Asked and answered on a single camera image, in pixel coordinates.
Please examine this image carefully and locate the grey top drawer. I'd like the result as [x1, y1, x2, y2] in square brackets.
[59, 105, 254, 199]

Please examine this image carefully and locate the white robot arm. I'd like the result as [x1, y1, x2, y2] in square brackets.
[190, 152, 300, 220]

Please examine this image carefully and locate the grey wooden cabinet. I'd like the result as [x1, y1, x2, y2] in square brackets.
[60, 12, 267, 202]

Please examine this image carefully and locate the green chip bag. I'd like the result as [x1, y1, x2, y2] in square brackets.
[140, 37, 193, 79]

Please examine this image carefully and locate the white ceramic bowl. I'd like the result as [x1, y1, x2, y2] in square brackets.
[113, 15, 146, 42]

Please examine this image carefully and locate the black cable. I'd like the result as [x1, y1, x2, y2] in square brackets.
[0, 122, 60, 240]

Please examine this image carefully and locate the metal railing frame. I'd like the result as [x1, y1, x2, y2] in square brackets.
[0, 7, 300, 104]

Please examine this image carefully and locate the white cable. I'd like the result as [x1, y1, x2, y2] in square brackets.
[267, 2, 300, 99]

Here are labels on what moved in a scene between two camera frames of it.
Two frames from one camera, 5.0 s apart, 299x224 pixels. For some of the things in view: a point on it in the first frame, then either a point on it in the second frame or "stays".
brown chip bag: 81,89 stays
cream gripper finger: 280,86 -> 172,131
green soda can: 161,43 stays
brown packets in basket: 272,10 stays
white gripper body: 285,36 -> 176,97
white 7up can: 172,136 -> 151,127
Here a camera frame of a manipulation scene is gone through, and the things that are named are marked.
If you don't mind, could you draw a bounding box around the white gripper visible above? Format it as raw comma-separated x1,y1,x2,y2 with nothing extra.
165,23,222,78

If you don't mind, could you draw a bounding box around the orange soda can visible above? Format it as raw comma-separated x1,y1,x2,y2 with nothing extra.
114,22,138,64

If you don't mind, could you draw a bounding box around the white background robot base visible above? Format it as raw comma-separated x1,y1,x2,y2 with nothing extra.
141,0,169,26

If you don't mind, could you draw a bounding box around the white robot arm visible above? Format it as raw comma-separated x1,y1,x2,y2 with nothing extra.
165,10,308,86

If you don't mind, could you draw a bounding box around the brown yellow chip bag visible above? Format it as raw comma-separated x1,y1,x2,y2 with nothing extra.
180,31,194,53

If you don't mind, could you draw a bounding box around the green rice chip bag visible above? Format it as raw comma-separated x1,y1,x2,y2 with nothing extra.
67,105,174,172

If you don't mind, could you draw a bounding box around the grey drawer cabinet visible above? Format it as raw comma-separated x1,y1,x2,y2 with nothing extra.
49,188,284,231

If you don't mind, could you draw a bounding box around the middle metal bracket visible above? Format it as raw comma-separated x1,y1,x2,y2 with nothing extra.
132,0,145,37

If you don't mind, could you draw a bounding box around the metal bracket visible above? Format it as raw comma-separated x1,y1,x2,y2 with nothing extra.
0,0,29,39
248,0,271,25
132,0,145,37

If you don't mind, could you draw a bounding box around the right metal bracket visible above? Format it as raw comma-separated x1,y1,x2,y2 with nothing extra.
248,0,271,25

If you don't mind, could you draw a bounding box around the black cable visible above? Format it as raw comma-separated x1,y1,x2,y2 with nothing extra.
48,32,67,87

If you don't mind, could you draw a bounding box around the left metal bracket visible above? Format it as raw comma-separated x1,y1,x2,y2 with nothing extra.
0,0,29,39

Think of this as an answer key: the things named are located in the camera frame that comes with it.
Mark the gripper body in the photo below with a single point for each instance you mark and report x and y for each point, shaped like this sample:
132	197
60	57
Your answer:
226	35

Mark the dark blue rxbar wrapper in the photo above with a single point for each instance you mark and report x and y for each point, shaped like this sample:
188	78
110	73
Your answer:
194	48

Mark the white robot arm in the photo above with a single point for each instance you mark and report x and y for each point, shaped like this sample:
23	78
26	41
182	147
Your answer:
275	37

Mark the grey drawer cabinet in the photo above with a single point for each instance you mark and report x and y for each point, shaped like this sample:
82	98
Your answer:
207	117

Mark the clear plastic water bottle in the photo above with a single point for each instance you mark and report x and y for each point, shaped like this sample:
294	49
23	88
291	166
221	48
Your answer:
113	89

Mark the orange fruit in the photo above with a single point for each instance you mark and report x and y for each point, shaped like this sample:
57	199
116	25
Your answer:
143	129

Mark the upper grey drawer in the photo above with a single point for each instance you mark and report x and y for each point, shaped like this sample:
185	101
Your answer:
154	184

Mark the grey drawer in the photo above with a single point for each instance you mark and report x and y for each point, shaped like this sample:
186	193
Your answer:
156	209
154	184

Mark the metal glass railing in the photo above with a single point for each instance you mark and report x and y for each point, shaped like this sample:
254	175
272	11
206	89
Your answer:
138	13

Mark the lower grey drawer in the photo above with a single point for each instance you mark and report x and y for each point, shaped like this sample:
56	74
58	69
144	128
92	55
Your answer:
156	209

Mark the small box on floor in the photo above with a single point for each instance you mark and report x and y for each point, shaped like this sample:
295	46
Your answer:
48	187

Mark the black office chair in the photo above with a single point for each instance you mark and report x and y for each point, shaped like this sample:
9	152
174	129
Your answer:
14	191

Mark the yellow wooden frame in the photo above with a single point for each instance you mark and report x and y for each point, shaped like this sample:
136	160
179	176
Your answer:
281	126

************

▸ Exercise: Give an exact copy of all the data shown above.

▸ Task output:
Asked and answered on a single camera image, in pixel coordinates.
Please examine this image carefully and locate the grey top drawer. I'd like the result as [x1, y1, x2, y2] in square brackets.
[59, 105, 254, 199]

Please examine this image carefully and locate the white robot arm. I'd like the result as [x1, y1, x2, y2] in square brackets.
[190, 152, 300, 220]

Please examine this image carefully and locate the grey wooden cabinet. I'd like the result as [x1, y1, x2, y2] in square brackets.
[60, 12, 267, 202]

Please examine this image carefully and locate the green chip bag. I'd like the result as [x1, y1, x2, y2] in square brackets.
[140, 37, 193, 79]

Please examine this image carefully and locate the white ceramic bowl. I'd like the result as [x1, y1, x2, y2] in square brackets.
[113, 15, 146, 42]

Please examine this image carefully and locate the black cable. I'd like the result as [x1, y1, x2, y2] in square brackets.
[0, 122, 60, 240]

Please examine this image carefully and locate the metal railing frame. I'd like the result as [x1, y1, x2, y2] in square brackets.
[0, 7, 300, 104]

Please examine this image carefully and locate the white cable. I'd like the result as [x1, y1, x2, y2] in square brackets.
[267, 2, 300, 99]

Here are labels on what moved in a scene between two camera frames of it.
Two frames from one camera, 5.0 s apart, 299x224 pixels. For some of the things in view: a point on it in the first frame, then either a point on it in the second frame or "stays".
brown chip bag: 81,89 stays
cream gripper finger: 280,86 -> 172,131
green soda can: 161,43 stays
brown packets in basket: 272,10 stays
white gripper body: 285,36 -> 176,97
white 7up can: 172,136 -> 151,127
Here a camera frame of a manipulation scene is gone through, and the things that are named are marked.
If you don't mind, could you draw a bounding box around the white gripper visible above? Format it as raw comma-separated x1,y1,x2,y2 with nothing extra.
165,23,222,78

If you don't mind, could you draw a bounding box around the orange soda can visible above? Format it as raw comma-separated x1,y1,x2,y2 with nothing extra.
114,22,138,64

If you don't mind, could you draw a bounding box around the white background robot base visible above? Format it as raw comma-separated x1,y1,x2,y2 with nothing extra.
141,0,169,26

If you don't mind, could you draw a bounding box around the white robot arm visible above? Format it as raw comma-separated x1,y1,x2,y2 with nothing extra.
165,10,308,86

If you don't mind, could you draw a bounding box around the brown yellow chip bag visible above? Format it as raw comma-separated x1,y1,x2,y2 with nothing extra.
180,31,194,53

If you don't mind, could you draw a bounding box around the green rice chip bag visible above? Format it as raw comma-separated x1,y1,x2,y2 with nothing extra.
67,105,174,172

If you don't mind, could you draw a bounding box around the grey drawer cabinet visible above? Format it as raw comma-separated x1,y1,x2,y2 with nothing extra.
49,188,284,231

If you don't mind, could you draw a bounding box around the middle metal bracket visible above? Format it as raw comma-separated x1,y1,x2,y2 with nothing extra.
132,0,145,37

If you don't mind, could you draw a bounding box around the metal bracket visible above? Format it as raw comma-separated x1,y1,x2,y2 with nothing extra.
0,0,29,39
248,0,271,25
132,0,145,37

If you don't mind, could you draw a bounding box around the right metal bracket visible above? Format it as raw comma-separated x1,y1,x2,y2 with nothing extra.
248,0,271,25

If you don't mind, could you draw a bounding box around the black cable visible above? Format it as raw comma-separated x1,y1,x2,y2 with nothing extra.
48,32,67,87

If you don't mind, could you draw a bounding box around the left metal bracket visible above? Format it as raw comma-separated x1,y1,x2,y2 with nothing extra.
0,0,29,39

Think of this as an answer key: the things named are located in the camera frame that comes with it.
Mark the gripper body in the photo below with a single point for each instance you mark and report x and y for each point, shaped like this sample:
132	197
60	57
Your answer:
226	35

Mark the dark blue rxbar wrapper in the photo above with a single point for each instance you mark and report x and y for each point, shaped like this sample:
188	78
110	73
Your answer:
194	48

Mark the white robot arm in the photo above with a single point for each instance you mark and report x and y for each point, shaped like this sample:
23	78
26	41
182	147
Your answer:
275	37

Mark the grey drawer cabinet in the photo above with a single point for each instance you mark and report x and y for each point, shaped like this sample:
82	98
Your answer:
207	117

Mark the clear plastic water bottle in the photo above with a single point for each instance you mark and report x and y for each point, shaped like this sample:
294	49
23	88
291	166
221	48
Your answer:
113	89

Mark the orange fruit in the photo above with a single point for each instance you mark and report x and y for each point, shaped like this sample:
57	199
116	25
Your answer:
143	129

Mark the upper grey drawer in the photo above with a single point for each instance you mark and report x and y for each point, shaped like this sample:
185	101
Your answer:
154	184

Mark the grey drawer in the photo above with a single point for each instance you mark and report x and y for each point, shaped like this sample:
186	193
Your answer:
156	209
154	184

Mark the metal glass railing in the photo above with a single point for each instance you mark and report x and y for each point, shaped like this sample:
254	175
272	11
206	89
Your answer:
138	13

Mark the lower grey drawer in the photo above with a single point for each instance you mark and report x and y for each point, shaped like this sample:
56	74
58	69
144	128
92	55
Your answer:
156	209

Mark the small box on floor in the photo above with a single point for each instance you mark and report x and y for each point, shaped like this sample:
295	46
Your answer:
48	187

Mark the black office chair in the photo above with a single point for each instance you mark and report x and y for each point, shaped like this sample:
9	152
174	129
Your answer:
14	191

Mark the yellow wooden frame in the photo above with a single point for each instance you mark and report x and y for each point, shaped like this sample:
136	160
179	176
Your answer:
281	126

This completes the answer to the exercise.